## TASK ITEM
Range to copy from the entries below: the line containing "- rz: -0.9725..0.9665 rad" through the line containing "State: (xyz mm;", inclusive. Retype only those lines, exactly, without any images.

## DATASET
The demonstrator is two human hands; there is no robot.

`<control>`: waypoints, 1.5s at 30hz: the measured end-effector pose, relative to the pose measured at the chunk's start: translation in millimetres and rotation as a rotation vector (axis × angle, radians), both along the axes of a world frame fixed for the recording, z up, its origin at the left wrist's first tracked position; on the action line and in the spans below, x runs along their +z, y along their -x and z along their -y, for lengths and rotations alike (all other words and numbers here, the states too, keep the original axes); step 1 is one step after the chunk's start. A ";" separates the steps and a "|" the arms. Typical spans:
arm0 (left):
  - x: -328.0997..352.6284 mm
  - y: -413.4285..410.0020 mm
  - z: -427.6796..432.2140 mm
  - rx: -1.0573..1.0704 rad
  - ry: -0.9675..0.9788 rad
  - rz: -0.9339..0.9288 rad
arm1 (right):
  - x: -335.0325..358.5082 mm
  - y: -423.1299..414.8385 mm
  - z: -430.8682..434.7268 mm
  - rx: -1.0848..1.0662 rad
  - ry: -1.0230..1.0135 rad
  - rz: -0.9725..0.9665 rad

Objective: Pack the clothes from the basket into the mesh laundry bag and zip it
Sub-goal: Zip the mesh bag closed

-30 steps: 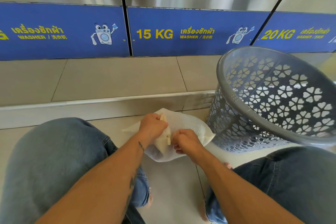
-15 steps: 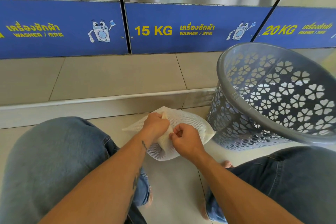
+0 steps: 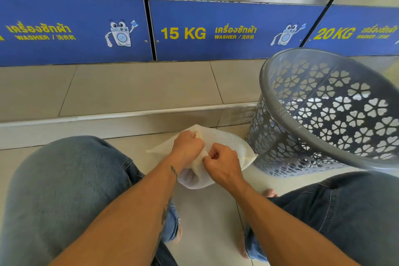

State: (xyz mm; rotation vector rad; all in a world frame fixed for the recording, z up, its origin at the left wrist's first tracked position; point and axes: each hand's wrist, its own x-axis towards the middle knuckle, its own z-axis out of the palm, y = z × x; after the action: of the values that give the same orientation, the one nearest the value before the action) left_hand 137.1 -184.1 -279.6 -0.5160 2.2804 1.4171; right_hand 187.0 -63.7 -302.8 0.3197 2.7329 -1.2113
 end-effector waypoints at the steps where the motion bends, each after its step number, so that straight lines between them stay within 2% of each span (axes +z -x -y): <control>1: -0.4 -0.2 -0.3 0.007 0.000 -0.007 | 0.1 0.0 0.3 0.000 0.002 0.007; 14: -5.7 0.1 -0.9 0.092 0.041 -0.052 | -6.5 -8.9 0.7 -0.028 -0.001 0.057; 18: -7.0 2.8 1.5 0.073 0.015 -0.058 | -6.8 -5.8 -4.9 0.002 0.015 0.016; 32: -9.1 2.8 4.7 0.042 -0.051 -0.032 | -3.9 6.0 -6.9 -0.058 0.300 0.031; 42: -9.7 1.9 5.6 0.031 -0.033 -0.052 | -1.5 1.6 -5.4 0.006 0.259 0.020; 45: -8.8 4.4 4.6 -0.010 -0.017 -0.118 | 2.7 6.1 -5.2 -0.028 0.397 0.106</control>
State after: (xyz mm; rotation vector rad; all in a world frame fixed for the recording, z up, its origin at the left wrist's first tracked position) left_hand 132.7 -188.7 -288.3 -0.4253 2.3567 1.4976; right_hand 180.9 -58.6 -300.1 0.3616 2.3356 -1.6501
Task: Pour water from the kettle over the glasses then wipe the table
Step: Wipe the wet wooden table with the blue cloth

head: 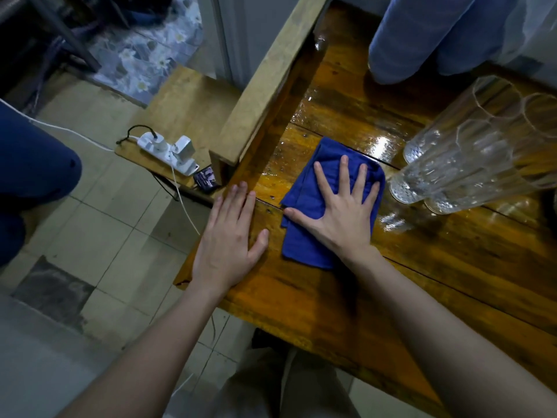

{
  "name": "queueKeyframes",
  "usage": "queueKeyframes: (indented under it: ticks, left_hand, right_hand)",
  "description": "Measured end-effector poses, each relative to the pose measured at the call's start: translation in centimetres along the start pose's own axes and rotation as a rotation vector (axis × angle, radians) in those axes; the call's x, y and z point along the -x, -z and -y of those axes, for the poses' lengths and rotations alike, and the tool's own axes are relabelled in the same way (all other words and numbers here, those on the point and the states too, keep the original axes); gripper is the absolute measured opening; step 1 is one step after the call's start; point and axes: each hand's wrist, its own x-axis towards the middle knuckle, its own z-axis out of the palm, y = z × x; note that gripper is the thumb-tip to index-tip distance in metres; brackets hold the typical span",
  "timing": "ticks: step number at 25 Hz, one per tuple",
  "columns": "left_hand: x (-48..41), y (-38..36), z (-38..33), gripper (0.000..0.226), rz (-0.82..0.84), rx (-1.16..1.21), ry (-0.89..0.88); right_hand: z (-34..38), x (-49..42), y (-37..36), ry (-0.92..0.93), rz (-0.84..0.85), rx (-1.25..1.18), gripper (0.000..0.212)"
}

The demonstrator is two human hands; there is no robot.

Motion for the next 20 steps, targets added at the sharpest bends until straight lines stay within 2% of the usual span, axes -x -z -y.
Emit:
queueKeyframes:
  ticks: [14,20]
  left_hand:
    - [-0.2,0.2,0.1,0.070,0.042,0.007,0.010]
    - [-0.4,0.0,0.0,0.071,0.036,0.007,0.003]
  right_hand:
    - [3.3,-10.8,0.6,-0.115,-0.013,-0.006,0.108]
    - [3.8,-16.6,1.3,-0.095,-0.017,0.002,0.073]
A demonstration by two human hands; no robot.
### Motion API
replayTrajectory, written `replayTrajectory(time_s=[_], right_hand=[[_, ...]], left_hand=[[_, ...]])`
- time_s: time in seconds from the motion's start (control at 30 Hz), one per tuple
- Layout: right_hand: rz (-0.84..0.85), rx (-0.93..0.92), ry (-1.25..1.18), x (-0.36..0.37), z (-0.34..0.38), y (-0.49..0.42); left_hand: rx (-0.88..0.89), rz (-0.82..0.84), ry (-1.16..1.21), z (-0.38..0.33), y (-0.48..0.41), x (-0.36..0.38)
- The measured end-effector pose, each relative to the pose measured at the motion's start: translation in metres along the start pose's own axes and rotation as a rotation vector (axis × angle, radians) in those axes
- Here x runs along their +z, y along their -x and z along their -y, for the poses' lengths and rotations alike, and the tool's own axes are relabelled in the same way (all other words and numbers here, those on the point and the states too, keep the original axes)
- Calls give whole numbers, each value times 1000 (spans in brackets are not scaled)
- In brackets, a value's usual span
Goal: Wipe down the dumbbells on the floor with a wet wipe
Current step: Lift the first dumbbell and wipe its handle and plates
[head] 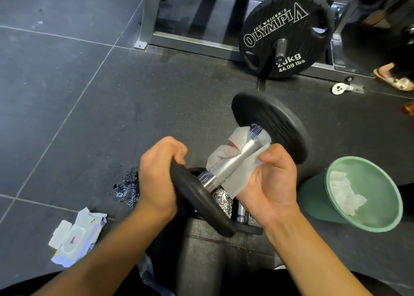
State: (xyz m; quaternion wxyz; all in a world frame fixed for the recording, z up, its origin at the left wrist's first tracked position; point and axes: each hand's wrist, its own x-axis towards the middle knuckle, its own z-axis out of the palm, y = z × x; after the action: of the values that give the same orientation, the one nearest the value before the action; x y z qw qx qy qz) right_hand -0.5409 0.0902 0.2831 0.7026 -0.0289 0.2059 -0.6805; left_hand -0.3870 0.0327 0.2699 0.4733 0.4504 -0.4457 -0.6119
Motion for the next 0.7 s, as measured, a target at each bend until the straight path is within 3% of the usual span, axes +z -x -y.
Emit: replayTrajectory(time_s=[0.07, 0.1, 0.17, 0.27, 0.33, 0.4, 0.53, 0.6, 0.63, 0.7], right_hand=[[17, 10, 19, 0, -2, 1], [24, 20, 19, -1, -2, 2], [31, 38, 22, -2, -4, 1], [14, 38, 26, -1, -6, -1], [9, 34, -10, 0, -7, -2], [16, 35, -54, 1, -7, -1], [-19, -12, -33, -2, -7, -3], [-34, -24, -34, -6, -6, -5], [-33, -23, -43, -7, -5, -6], [-26, -30, -46, -10, -4, -5]], left_hand=[[-518, -33, 324, -2, -14, -1], [-681, -57, 395, 0, -17, -2], [-832, -111, 445, 7, -18, -4], [-807, -156, 468, 10, -14, -1], [-653, -180, 463, 4, -13, 2], [-342, -139, 306, -7, -10, 4], [715, 223, -499, -15, 5, -5], [1120, 365, -815, -14, 15, -2], [1230, 387, -908, -13, 20, 2], [1262, 365, -949, -11, 21, 5]])
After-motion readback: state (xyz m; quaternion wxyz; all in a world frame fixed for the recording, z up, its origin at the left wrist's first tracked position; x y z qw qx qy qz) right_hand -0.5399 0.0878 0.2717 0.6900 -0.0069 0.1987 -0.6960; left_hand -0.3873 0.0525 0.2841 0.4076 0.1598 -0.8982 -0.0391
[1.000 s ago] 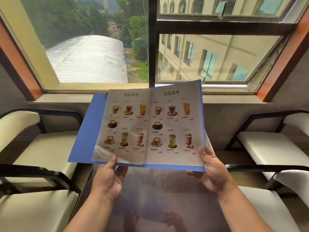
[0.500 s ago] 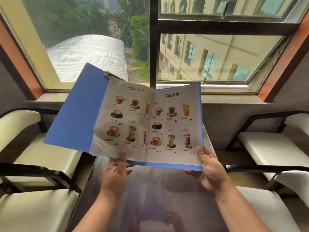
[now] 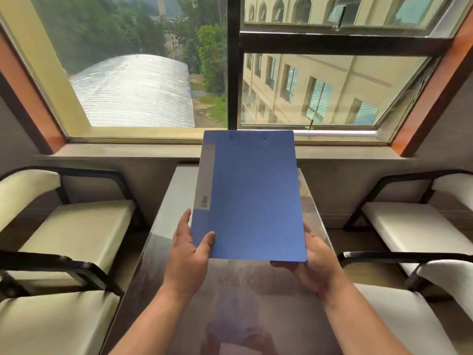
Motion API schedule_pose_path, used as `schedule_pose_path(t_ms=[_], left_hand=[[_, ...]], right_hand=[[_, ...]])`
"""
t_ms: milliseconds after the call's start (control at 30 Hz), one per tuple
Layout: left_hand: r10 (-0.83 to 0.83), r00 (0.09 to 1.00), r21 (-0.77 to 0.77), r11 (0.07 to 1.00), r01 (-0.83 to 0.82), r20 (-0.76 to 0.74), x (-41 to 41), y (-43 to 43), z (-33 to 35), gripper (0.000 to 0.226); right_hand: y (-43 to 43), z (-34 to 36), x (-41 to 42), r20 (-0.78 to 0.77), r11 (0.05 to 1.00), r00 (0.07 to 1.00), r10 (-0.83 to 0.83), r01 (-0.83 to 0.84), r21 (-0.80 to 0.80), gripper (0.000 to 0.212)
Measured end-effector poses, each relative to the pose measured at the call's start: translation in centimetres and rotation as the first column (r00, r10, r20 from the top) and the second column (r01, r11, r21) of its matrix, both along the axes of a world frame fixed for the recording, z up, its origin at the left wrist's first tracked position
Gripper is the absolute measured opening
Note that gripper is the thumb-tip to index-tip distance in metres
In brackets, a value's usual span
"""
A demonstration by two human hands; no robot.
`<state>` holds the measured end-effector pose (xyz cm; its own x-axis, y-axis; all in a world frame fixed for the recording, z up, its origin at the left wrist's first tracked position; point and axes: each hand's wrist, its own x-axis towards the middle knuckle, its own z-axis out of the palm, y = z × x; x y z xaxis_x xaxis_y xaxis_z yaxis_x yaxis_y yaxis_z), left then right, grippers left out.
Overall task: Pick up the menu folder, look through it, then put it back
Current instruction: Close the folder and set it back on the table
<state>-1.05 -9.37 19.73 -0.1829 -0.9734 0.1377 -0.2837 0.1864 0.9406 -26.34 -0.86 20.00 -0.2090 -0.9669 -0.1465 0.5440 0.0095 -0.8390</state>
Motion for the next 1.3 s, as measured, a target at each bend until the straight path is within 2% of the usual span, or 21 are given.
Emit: schedule_pose_path(t_ms=[67,100,200,467,600,667,733,833,933,1033,1100,1200,1300], left_hand=[[0.040,0.998,-0.017,0.999,-0.039,0.056,0.1,-0.3,-0.2,0.070],[0.045,0.998,-0.020,0.999,-0.044,0.048,0.2,-0.3,-0.3,0.067],[0.041,0.999,0.002,0.999,-0.040,-0.003,0.3,-0.3,-0.2,0.062],[-0.001,0.995,0.131,0.991,0.014,-0.099,0.5,-0.3,0.0,0.054],[-0.027,0.999,0.289,0.957,0.022,0.016,1.3,-0.9,-0.4,0.046],[-0.094,0.992,0.388,0.920,0.056,0.079,1.9,-0.5,-1.2,0.037],[-0.155,0.973,0.435,0.898,0.068,0.168,2.7,0.5,-2.8,0.030],[-0.212,0.915,0.462,0.886,0.032,0.343,4.0,3.1,-6.4,0.029],[-0.304,0.823,0.512,0.859,0.018,0.480,5.9,6.6,-11.2,0.033],[-0.394,0.745,0.587,0.810,0.004,0.538,7.8,10.5,-15.7,0.036],[-0.441,0.699,0.628,0.778,-0.015,0.563,8.9,13.0,-18.0,0.036],[-0.514,0.608,0.663,0.748,-0.028,0.605,10.1,15.9,-20.4,0.037],[-0.562,0.560,0.697,0.716,-0.040,0.609,11.0,17.8,-22.1,0.039]], right_hand=[[0.1,0.2,-0.2,-0.007,0.997,0.998,0.064,-0.064,0.039,0.055],[0.2,0.5,-0.1,-0.026,0.996,0.997,0.078,-0.077,0.044,0.055],[0.2,1.1,0.1,-0.129,0.999,0.992,0.013,-0.007,0.047,0.028],[0.0,1.3,0.0,-0.145,0.993,0.984,-0.106,0.112,0.033,0.029],[0.6,0.0,-0.8,-0.233,0.986,0.963,-0.134,0.154,0.071,0.024],[1.6,-1.4,-1.4,-0.347,0.975,0.929,-0.127,0.181,0.128,0.020],[3.0,-3.8,-1.9,-0.505,0.959,0.861,-0.054,0.186,0.213,0.014],[6.0,-8.4,-1.7,-0.678,0.919,0.722,0.142,0.158,0.361,0.004],[9.7,-13.2,-0.1,-0.746,0.842,0.561,0.359,0.149,0.518,0.015],[13.7,-17.4,2.1,-0.734,0.760,0.434,0.523,0.153,0.632,0.029],[16.1,-19.5,3.6,-0.691,0.699,0.391,0.608,0.150,0.699,0.031],[19.0,-21.6,5.5,-0.620,0.619,0.362,0.696,0.136,0.774,0.032],[20.9,-22.9,6.7,-0.565,0.568,0.386,0.729,0.120,0.815,0.030]])
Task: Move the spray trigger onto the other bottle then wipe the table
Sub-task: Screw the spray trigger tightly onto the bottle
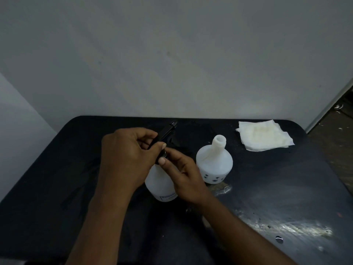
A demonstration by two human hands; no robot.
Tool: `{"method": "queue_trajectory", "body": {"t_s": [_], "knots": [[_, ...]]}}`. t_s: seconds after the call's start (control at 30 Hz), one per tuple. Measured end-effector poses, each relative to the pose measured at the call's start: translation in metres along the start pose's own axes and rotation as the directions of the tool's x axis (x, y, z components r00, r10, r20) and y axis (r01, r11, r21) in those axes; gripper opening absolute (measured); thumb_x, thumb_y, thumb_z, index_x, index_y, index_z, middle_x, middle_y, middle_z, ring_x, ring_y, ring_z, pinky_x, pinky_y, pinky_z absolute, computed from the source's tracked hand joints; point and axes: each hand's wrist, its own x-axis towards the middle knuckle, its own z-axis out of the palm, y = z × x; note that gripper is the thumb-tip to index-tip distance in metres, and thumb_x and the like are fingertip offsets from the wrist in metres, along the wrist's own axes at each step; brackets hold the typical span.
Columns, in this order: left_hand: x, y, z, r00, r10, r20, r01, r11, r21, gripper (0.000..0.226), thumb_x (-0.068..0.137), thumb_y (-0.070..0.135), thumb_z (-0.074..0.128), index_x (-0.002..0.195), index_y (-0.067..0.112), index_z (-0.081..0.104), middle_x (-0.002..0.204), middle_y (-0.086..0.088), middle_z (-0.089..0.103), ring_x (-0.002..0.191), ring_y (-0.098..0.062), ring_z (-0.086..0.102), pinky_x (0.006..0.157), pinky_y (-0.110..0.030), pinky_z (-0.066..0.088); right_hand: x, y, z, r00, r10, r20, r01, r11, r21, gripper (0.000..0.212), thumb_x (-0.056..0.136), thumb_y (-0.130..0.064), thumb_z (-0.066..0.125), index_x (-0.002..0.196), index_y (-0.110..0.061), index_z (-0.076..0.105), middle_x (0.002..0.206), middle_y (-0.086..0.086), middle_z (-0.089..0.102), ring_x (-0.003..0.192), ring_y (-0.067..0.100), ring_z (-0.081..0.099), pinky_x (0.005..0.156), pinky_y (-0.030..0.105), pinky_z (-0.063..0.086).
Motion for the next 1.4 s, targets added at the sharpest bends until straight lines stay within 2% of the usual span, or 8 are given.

## WRITTEN ANSWER
  - rz: -0.9725..0.9665 rad

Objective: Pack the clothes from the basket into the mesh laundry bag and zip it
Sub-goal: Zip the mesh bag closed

-30 steps: 
-15 steps: 
+0 steps: 

State: (xyz mm; rotation vector rad; all in a world frame fixed for the recording, z up, its origin at the left wrist's first tracked position; point and axes: each hand's wrist, its own x-axis towards the middle knuckle, its own z-axis out of the palm, y = z × x; after the action: of the values that give the same orientation, the one nearest the value before the action) left_hand 137.1 -184.1 -279.6 -0.5160 2.2804 1.4171; right_hand 187.0 -63.7 -302.8 0.3197 2.7329 -1.2113

What the exercise asked for has been given in full.